This is a sword of Damocles hanging over tropical woods, since they are the ones explicitly concerned by this mention of degradation in the draft regulation. The Commission does not question the European Union Timber Regulation (EUTR) of 2013, which aims to sanction importers who would put illegally logged timber on the European market.

This suggests that there will not be a short-term halt to tropical timber imports, but NGOs may raise the issue at any time and ask the EU to be consistent with its non-degradation criteria. It is likely that imports of timber from forests considered “primary” (little disturbed by human activities) will quickly be questioned, which will pose a problem for many foresters in Gabon, Congo and Cameroon, even those certified by demanding labels such as the Forest Stewardship Council (FSC).

Finally, a benchmarking (comparative analysis) of countries will be carried out to proportion the level of due diligence according to the country risk.
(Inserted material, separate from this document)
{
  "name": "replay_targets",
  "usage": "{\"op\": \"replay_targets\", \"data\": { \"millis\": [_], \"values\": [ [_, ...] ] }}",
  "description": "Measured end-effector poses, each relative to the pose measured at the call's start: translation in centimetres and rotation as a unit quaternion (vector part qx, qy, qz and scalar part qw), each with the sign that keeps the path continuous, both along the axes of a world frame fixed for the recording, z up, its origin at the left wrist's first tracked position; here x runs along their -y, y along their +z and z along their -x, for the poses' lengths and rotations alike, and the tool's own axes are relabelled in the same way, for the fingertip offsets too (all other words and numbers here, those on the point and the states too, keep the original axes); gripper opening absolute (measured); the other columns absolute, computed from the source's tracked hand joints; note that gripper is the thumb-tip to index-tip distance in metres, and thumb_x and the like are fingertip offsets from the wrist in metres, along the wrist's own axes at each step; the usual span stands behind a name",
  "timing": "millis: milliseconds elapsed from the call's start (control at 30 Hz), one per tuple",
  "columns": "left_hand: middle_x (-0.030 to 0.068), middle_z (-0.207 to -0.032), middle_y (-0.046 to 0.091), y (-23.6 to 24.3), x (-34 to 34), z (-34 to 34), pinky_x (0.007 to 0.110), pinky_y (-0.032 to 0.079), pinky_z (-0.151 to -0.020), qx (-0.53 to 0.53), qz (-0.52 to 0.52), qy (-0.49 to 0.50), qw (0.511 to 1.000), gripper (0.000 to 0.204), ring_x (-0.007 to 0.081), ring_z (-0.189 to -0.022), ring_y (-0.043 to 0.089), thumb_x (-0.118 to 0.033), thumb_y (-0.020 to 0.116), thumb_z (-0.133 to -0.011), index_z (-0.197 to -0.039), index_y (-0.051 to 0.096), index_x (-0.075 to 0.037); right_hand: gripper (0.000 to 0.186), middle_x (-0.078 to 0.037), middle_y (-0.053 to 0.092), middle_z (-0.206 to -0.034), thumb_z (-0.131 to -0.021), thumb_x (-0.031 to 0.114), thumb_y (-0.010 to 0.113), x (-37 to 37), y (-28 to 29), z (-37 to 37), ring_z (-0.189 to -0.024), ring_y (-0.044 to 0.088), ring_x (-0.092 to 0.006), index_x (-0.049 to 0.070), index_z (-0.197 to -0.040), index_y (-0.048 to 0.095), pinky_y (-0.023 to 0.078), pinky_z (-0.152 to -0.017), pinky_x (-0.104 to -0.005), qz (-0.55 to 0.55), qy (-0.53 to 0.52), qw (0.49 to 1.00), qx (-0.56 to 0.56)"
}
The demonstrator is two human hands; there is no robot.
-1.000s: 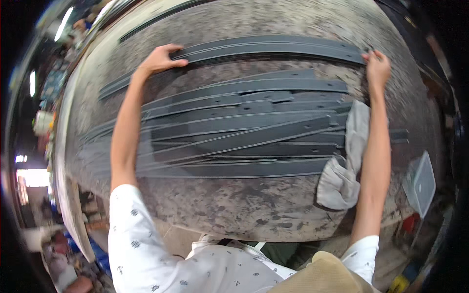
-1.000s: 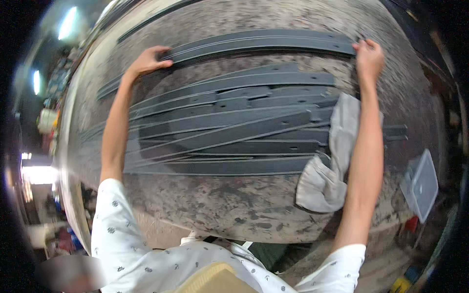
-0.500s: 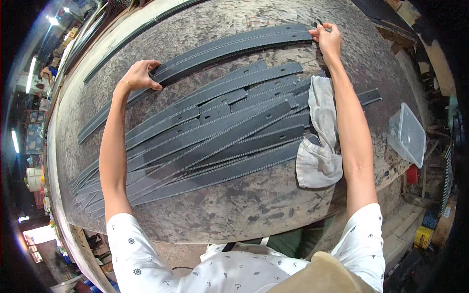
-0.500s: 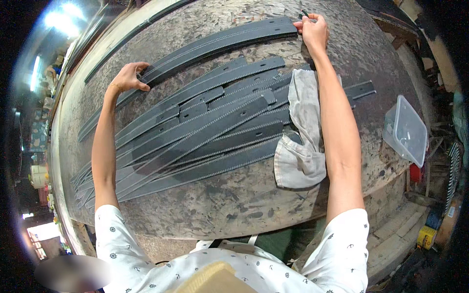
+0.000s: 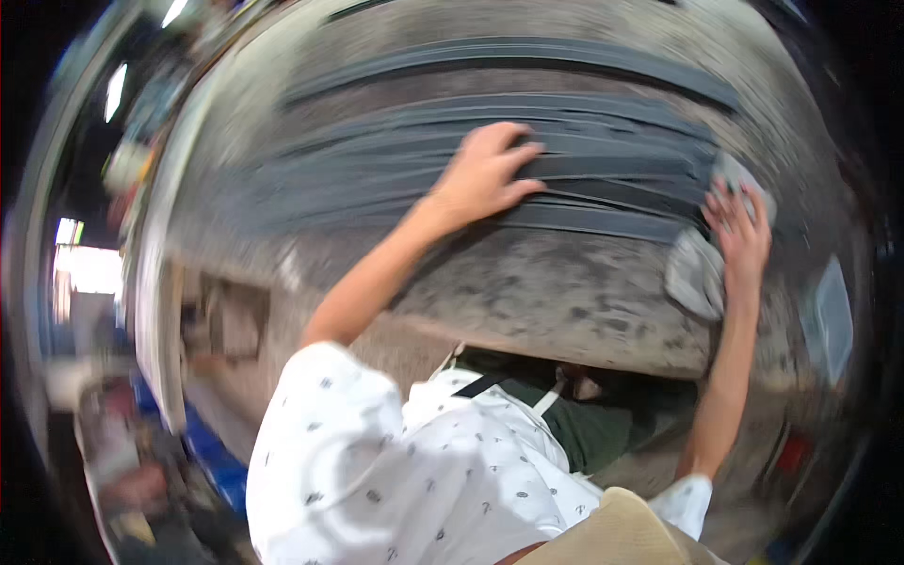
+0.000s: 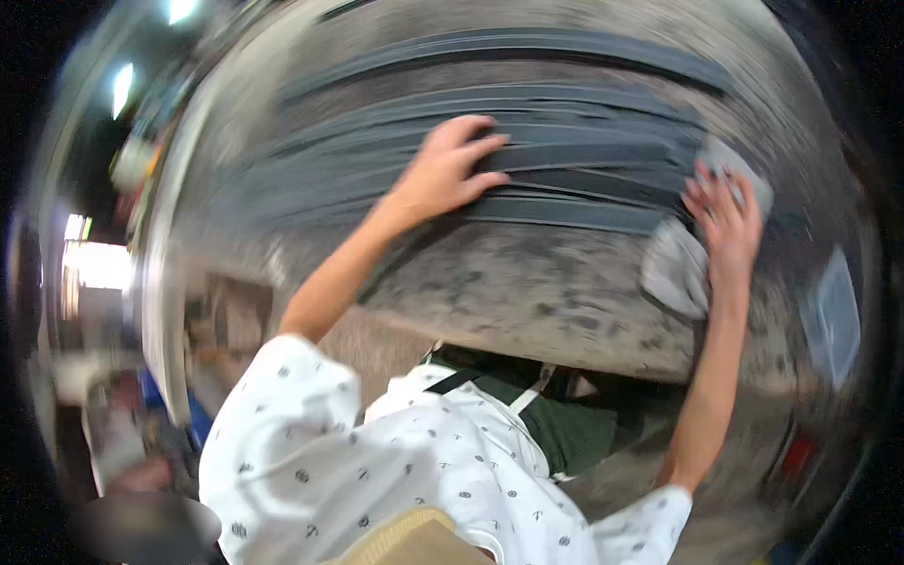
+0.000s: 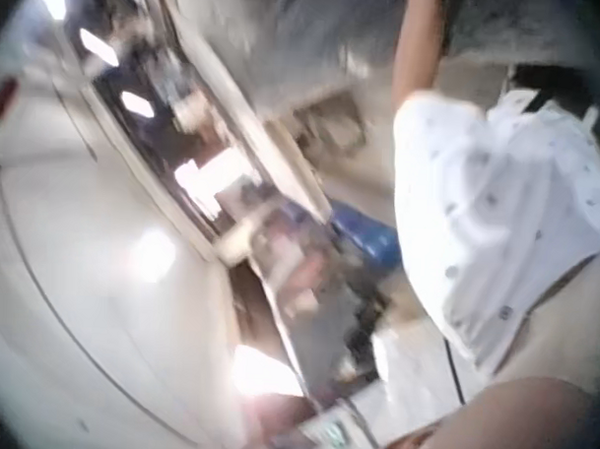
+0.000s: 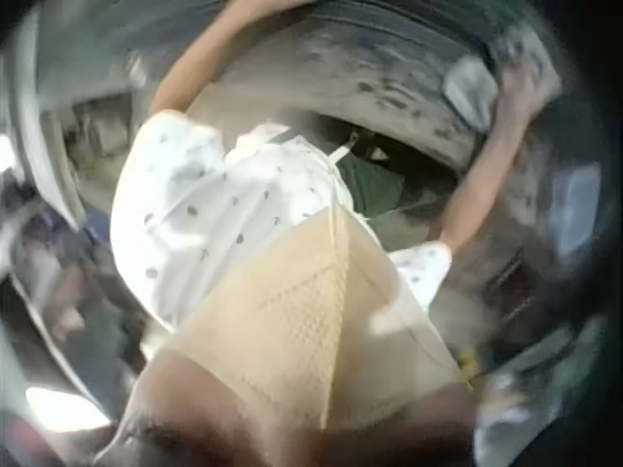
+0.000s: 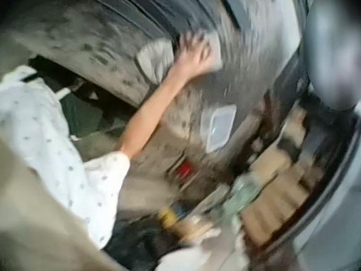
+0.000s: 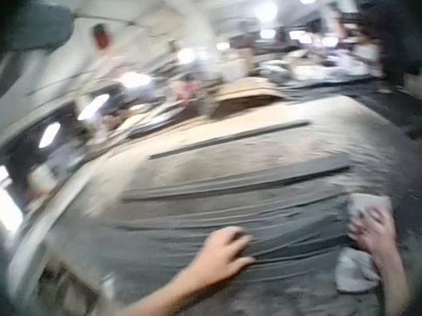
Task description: The recorder is applying a liquid adhesive or finish to the ends and edges of leather belt strips using a small applicator.
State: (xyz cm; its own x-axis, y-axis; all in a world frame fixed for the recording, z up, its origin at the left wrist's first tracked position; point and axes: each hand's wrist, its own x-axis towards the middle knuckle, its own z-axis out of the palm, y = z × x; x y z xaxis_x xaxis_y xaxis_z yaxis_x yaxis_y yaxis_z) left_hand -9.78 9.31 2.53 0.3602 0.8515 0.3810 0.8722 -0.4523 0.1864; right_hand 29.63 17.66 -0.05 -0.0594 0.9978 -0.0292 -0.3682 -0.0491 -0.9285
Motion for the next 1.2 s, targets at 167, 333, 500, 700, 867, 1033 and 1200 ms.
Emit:
{"op": "replay_targets", "data": {
  "millis": [167,333,500,700,867,1033,1200],
  "values": [
    [0.0107,-0.105,0.058,-0.4,2.4,-2.8,0.037,0.046,-0.084,-0.139,-0.103,0.038,0.984,0.046,0.0263,-0.099,0.056,-0.037,0.066,-0.090,-0.117,0.059,0.000,0.022,-0.010,0.071,-0.098,-0.105,0.022,0.052,1.5,-1.9,-1.7,-0.069,0.063,-0.0105,0.004,-0.118,0.053,0.050,-0.062,-0.0281,-0.146,-0.085,0.946,0.278],
    [0.0129,-0.102,0.058,-0.9,8.7,-1.5,0.039,0.047,-0.081,-0.127,-0.038,-0.014,0.991,0.040,0.0278,-0.094,0.057,-0.032,0.058,-0.098,-0.119,0.057,0.002,0.028,-0.005,0.068,-0.078,-0.106,0.029,0.050,-3.9,-4.0,-4.5,-0.062,0.059,-0.0135,0.005,-0.120,0.053,0.045,-0.059,-0.0322,-0.219,-0.176,0.840,0.465],
    [0.0127,-0.113,0.057,-3.7,14.8,-3.7,0.045,0.041,-0.094,-0.030,-0.002,0.005,1.000,0.041,0.0305,-0.108,0.053,-0.030,0.067,-0.090,-0.121,0.060,-0.004,0.036,-0.008,0.067,-0.076,-0.104,0.033,0.053,-5.4,-2.3,-5.9,-0.068,0.064,-0.0202,0.006,-0.126,0.054,0.048,-0.065,-0.0357,-0.188,-0.271,0.829,0.452],
    [0.0110,-0.115,0.056,-4.6,16.8,-7.4,0.050,0.036,-0.102,0.053,-0.037,0.033,0.997,0.046,0.0319,-0.114,0.049,-0.025,0.075,-0.080,-0.120,0.063,-0.009,0.023,-0.019,0.069,-0.096,-0.102,0.010,0.054,-6.5,-2.5,-7.5,-0.074,0.070,-0.0216,-0.005,-0.118,0.047,0.058,-0.066,-0.0321,-0.247,-0.294,0.881,0.277],
    [0.0077,-0.100,0.059,-3.0,16.9,-10.5,0.043,0.041,-0.092,0.151,-0.027,0.040,0.987,0.027,0.0285,-0.100,0.056,-0.017,0.077,-0.076,-0.100,0.066,-0.009,0.028,-0.021,0.068,-0.101,-0.103,0.016,0.056,2.2,-0.1,-7.2,-0.074,0.070,-0.0218,-0.002,-0.121,0.044,0.058,-0.069,-0.0317,-0.238,-0.238,0.912,0.236],
    [0.0061,-0.089,0.060,-4.0,14.5,-11.8,0.038,0.045,-0.080,0.138,-0.107,0.045,0.984,0.021,0.0272,-0.087,0.060,-0.007,0.075,-0.070,-0.084,0.060,-0.008,0.021,-0.017,0.068,-0.106,-0.104,0.015,0.056,9.7,2.4,-2.6,-0.079,0.067,-0.0162,0.000,-0.118,0.049,0.054,-0.077,-0.0303,-0.241,-0.087,0.936,0.242],
    [0.0171,-0.127,0.055,-4.4,16.8,-13.2,0.048,0.047,-0.099,0.141,-0.108,0.063,0.982,0.028,0.0364,-0.121,0.054,-0.014,0.071,-0.084,-0.110,0.063,-0.005,0.018,-0.014,0.069,-0.104,-0.104,0.013,0.053,13.7,-1.0,-0.1,-0.081,0.063,-0.0124,0.000,-0.117,0.052,0.051,-0.081,-0.0278,-0.217,-0.047,0.933,0.283]
  ]
}}
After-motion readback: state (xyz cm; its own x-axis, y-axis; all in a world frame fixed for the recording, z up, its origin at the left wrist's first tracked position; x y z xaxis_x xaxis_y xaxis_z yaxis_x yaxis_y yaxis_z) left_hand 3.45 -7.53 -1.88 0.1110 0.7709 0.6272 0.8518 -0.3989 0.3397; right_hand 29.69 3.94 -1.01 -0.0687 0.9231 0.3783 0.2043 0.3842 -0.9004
The criteria for comparison should be deforestation rates, production trends for commodities at risk of deforestation, national policies, quality of governance, etc.

While this approach makes sense, it may discourage importers against sourcing from countries such as Cameroon, Cambodia or the Democratic Republic of Congo, given the effort they will have to make in terms of guarantees. By not wanting to trust “zero deforestation” certifications to declare the product “negligible risk,” the Commission will penalize “clean” producers in contexts of “difficult governance.” This is tantamount to collective punishment.

Read the original article here.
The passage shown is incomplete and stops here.